Half of the university students in the state do not get into the degree program they requested as their first choice.
Demand for degrees has grown by 26% in the last decade, according to the 2024 report by the CyD Foundation.
BarcelonaThis is the main fear of the tens of thousands of students who take the university entrance exams each year: not getting the grade that will open the doors to studying the university degree they wantHowever, a new report has quantified this concern: last year, almost half of all university students in Spain did not get into their first-choice degree program. Specifically, according to the study by the Knowledge and Development Foundation (CyD), 245,226 places were offered for undergraduate degrees at public universities in the 2024-2025 academic year, an offer that received 474,319 first-choice applications. Therefore, last year, 229,053 students across Spain were unable to get into their first-choice program. Behind this figure lie two key factors, also highlighted in the report. On the one hand, the document points out that the number of degree programs offered at public universities has remained stable in recent years, and on the other hand, that the demand for university admission has grown by 26% in the last decade nationwide. "Public universities offering in-person instruction show a mismatch between supply and demand: while applications for undergraduate degrees increased by 25.9%, the number of available places decreased slightly (-0.6%)," the study's authors report.

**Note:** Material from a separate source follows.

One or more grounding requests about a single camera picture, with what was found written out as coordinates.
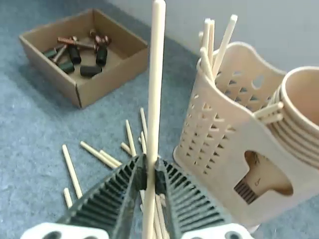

Three applicants per place
They also insist that this trend has led to higher occupancy rates, "reducing students' access to their first-choice field of study." In this regard, the report highlights how last year the occupancy rate for university places for newly admitted students—those entering university for the first time through pre-registration—reached 94.4%, the highest percentage in ten years. Analyzed by field, the sectors where demand for university degrees has grown the most are health sciences (especially nursing and medicine) and computer science and sciences (particularly in the subfield of mathematics and statistics, followed by physics and chemistry). The only field where university demand has fallen is arts and humanities. In fact, the study also warns that there are more than 30% of fields in public universities where there is less than one applicant per available place. However, they denounce that "the public offering is insufficient to meet the demand" in the fields of health, computer science, and science, where there are more than three applicants per place, which "encourages a transfer to private universities and deepens social inequalities."